# SchH Brags!!



## Chris Wild (Dec 14, 2001)

Had a pretty decent SchH trial today.









Della earned her SchHA.








We'd run into some snags lately in tracking and I had a bad case of trial paranoia, and couldn't bring myself to risk a SchH1 on tracking, so decided to do the A (obedience and protection) instead of the full SchH1
She made me proud. Obedience could have been better. There was a little too much "woohoo... happy happy joy joy....I loooooove obedience" and not quite enough precision. Especially with the dumbbells.







But we passed, and her antics and overly exuberant attitude proved very entertaining to the crowd, and earned some nice comments from the judge about her temperament and attitude.... and me needing to do a bit more polishing for trial.








And then she finished out the day with a 90P in protection and again lots of praise for her work, with all points lost thanks to her uber-enthusiasm requiring a couple extra heel commands at a few spots.










Then Raven, trialing for her SchH2, gave me one of those "my dog's never done that before" moments by deciding not to track this morning. So we blew her SchH2 in the first 5 minutes.








Then, thanks to her being in heat, we had to wait until the very end of the day when all the other dogs were finished before we could do our last 2 phases.
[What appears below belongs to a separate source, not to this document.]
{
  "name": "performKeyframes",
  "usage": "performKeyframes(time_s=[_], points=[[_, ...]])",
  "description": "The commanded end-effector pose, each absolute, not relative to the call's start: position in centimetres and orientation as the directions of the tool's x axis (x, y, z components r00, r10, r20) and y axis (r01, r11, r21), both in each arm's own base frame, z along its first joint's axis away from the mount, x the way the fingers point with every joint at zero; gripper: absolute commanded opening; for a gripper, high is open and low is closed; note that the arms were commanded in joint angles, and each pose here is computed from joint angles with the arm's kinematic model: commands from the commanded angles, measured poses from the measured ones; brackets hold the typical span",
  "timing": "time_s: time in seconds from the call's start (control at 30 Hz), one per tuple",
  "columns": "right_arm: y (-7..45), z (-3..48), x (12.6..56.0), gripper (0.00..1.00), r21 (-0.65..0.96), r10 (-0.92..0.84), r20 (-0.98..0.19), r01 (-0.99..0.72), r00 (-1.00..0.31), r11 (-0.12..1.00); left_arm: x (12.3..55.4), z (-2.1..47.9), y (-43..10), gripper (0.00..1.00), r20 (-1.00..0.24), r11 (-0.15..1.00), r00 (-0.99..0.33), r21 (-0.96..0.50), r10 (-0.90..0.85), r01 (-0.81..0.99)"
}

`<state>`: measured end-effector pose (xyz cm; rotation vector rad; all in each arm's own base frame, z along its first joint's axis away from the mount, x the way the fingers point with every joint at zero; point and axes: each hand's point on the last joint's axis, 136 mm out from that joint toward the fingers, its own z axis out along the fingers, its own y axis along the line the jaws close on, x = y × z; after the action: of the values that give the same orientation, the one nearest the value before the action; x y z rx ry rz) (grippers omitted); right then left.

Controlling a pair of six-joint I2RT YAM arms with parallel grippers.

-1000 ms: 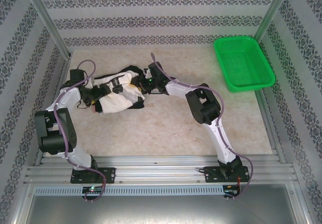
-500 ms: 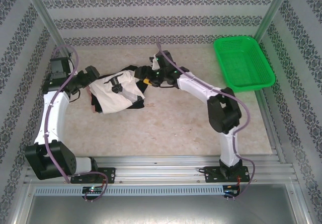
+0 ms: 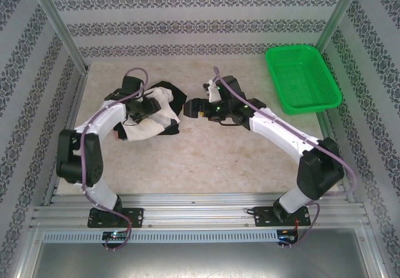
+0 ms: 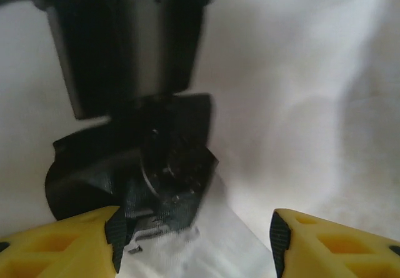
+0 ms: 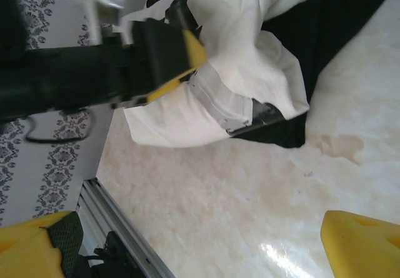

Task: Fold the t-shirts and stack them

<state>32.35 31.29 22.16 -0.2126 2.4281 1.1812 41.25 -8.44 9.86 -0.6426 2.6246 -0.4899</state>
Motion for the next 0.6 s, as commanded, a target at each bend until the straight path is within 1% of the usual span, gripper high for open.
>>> performKeyframes(time_s=[0.0, 0.17, 0.3, 0.4, 0.43, 0.57], points=[[30.2, 23.7, 31.1, 0.98, 0.703, 0.07, -0.475, -0.33, -0.877, 0.63, 42.7, 6.9, -6.1, 0.67, -0.326, 0.848, -0.792, -0.319, -0.517, -0.422], [28.7, 25.4, 30.0, 0.98, 0.694, 0.099, -0.491, -0.32, -0.865, 0.645, 45.8, 3.8, -1.1, 0.67, -0.32, 0.876, -0.818, -0.228, -0.479, -0.424], [27.2, 25.9, 29.2, 0.98, 0.681, 0.127, -0.497, -0.295, -0.858, 0.671, 50.5, 2.9, 2.1, 0.67, -0.352, 0.894, -0.823, -0.228, -0.446, -0.387], [26.1, 25.6, 28.7, 0.98, 0.671, 0.143, -0.485, -0.262, -0.863, 0.694, 54.0, 2.5, 3.5, 0.67, -0.374, 0.909, -0.831, -0.233, -0.412, -0.345], [25.8, 25.4, 28.5, 0.98, 0.668, 0.148, -0.48, -0.251, -0.865, 0.7, 55.1, 2.5, 4.1, 0.69, -0.385, 0.915, -0.831, -0.224, -0.401, -0.337], [25.0, 25.0, 28.0, 0.98, 0.655, 0.154, -0.47, -0.226, -0.869, 0.722, 58.0, 3.6, 4.9, 0.73, -0.4, 0.912, -0.826, -0.273, -0.397, -0.306]])
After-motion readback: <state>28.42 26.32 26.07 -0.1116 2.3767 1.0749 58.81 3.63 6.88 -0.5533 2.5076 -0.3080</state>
But she redeemed herself later by putting on a very nice obedience routine.. including full points on all 3 retrieves and her send out. That made me especially happy since those are the areas I've been focusing on most in obedience and trying to polish up, and it seems to have paid off. And she decided to round out the day with a 98P in protection, with the judge starting his critique with the statement "the last dog in protection today is the BEST dog in protection!"









Too bad we wasted that "V" in protection on a day when the tracking gods weren't smiling on us, but I'm very, very proud of Ray nonetheless.


----------



## Chris Wild (Dec 14, 2001)

Pics of Della... we didn't get many of obedience, but I like these.


























Got a few more during protection.... 

Getting to the find blind.









Hold and Bark


















Escape










Heading downfield on the long bite









Just before the out after the long bite









Della guarding after the out as I walk up to start the side transport to the judge.


----------



## Lynn_P (Mar 17, 2004)

Congratulations again Chris.. you should be very proud of both dogs.


----------



## G-burg (Nov 10, 2002)

Ray baby.. a 98 in protection! Hot ****!!! Doesn't surprise me.. not as strong as she is!

Big congrats to Della!


----------



## Chris Wild (Dec 14, 2001)

Raven's obedience

Heeling through the group, but lagging a bit. Need to work on that.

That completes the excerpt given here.